Artificial intelligence pioneer Marvin Minsky is deceased




Marvin Minsky is deceased Sunday night from a brain hemorrhage. The former Turing Award winner and founder in the field of artificial intelligence was 88 years. During his life he has dedicated himself to bringing logic into machines.

Minsky was a professor of computer science at MIT. In 1959 he joined the university, along with another founder in the field of artificial intelligence, John McCarthy, the Artificial Intelligence Project. Also, he developed some of the “Society of mind ‘theory which argues that’ intelligence is not the product of a single mechanism, but comes from a controlled interaction of a diverse amount of inventive resources.” As a result people would not be out of machines.
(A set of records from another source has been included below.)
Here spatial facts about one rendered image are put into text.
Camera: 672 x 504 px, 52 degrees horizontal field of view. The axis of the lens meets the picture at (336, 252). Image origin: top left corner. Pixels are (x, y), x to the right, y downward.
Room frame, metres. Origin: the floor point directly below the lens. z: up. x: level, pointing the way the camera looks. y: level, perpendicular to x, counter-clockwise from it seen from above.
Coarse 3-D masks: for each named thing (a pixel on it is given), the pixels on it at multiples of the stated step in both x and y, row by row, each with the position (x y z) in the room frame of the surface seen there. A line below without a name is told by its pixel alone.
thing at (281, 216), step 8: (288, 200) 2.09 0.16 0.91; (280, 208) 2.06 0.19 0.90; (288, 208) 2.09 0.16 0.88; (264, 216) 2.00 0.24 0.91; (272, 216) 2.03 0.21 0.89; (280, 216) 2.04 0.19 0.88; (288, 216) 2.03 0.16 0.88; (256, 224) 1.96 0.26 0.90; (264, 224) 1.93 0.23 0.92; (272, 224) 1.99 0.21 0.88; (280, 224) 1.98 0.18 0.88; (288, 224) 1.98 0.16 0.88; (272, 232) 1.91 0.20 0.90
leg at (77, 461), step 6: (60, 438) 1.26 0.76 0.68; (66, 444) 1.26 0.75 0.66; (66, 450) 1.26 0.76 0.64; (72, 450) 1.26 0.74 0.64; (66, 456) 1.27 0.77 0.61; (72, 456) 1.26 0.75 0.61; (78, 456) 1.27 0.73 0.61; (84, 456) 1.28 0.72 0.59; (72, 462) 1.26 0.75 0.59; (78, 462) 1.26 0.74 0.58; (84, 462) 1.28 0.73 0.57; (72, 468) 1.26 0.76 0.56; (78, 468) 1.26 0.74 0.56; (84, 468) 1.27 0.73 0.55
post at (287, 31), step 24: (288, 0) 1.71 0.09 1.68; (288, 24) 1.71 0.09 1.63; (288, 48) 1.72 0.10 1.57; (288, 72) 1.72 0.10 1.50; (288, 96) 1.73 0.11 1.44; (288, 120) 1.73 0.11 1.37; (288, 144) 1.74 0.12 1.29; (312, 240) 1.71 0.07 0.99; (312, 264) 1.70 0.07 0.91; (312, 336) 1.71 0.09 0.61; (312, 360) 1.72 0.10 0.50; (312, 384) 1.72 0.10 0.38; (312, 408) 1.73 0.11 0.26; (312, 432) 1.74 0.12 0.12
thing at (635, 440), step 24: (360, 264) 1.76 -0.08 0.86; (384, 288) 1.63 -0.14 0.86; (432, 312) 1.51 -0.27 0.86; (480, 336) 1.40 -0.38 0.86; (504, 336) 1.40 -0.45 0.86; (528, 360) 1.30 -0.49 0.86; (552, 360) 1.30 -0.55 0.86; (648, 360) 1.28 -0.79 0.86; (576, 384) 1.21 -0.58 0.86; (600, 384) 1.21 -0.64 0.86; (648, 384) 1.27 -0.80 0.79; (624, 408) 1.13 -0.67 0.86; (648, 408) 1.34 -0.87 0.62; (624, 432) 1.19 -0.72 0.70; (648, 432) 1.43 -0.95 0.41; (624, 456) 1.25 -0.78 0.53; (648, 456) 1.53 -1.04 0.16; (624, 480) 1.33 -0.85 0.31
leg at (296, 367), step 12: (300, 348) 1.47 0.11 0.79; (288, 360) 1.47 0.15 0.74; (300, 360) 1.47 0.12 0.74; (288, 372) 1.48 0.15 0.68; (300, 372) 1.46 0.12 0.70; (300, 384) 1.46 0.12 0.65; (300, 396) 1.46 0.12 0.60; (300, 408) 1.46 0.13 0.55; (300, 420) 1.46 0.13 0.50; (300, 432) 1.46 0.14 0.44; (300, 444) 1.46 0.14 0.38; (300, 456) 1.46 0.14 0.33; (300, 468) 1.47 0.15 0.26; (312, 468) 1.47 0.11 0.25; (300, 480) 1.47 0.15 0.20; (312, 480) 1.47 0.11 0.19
His last work was “The Emotion Machine: Commonsense Thinking, Artificial Intelligence, and the Future of the Human Mind” in 2006. It describes him how emotions basically not much different from thought processes. Minsky has said that the book was intended to provide a suggestion on how the human brain works and how machines can be made that thinking and experiencing emotions.

Minsky has several scientific achievements to his name. So he designed one of the first head-mounted graphical displays in 1963, the predecessor of the VR goggles. He has also developed some of the first visual scanners. In 1951 he built Snarc, the first randomly wired neural network machine.

Source: Web of Stories

In 1956 he conceived and developed the first confocal laser fluorescence microscope, optical microscope with high resolution and image quality that is still used in biology science. With the confocal microscope, it is possible to make sharper images of microscopic objects than with standard microscopes. Images are recorded point by point and rebuilt on a computer. This makes it possible to create a 3D-image of a topological complex object.

Minsky demonstrated the possibilities to give computers logic. While working for MIT he began to work on Lisp, or the List Processing Language, a programming language that became the standard for research and development of artificial intelligence. He also invented garbage collection in which pieces of code that are not necessary at the moment are automatically deleted from the memory of the computer. This technique for automatic memory management, he added Lisp in 1959. The technique is still used in, for example Java.

Useless Machine In addition, he invented a machine during his studies in 1952, and subsequently made in cooperation, then the publicity touted as the most useless machine. The machine is a box containing a button that put the machine on. Once this happens there will be an arm out of the box the button again to turn off the stand. Then the arm disappears into the box.

Minsky’s knowledge was also reason for Stanley Kubrick to ask him questions about artificial intelligence in preparation for his film 2001: A Space Odyssey. Furthermore, Minsky made contributions in the field of mathematics and he was a talented pianist. The on August 9, 1927 in New York-born Marvin Minsky Sunday night at the age of 88 died from a brain hemorrhage.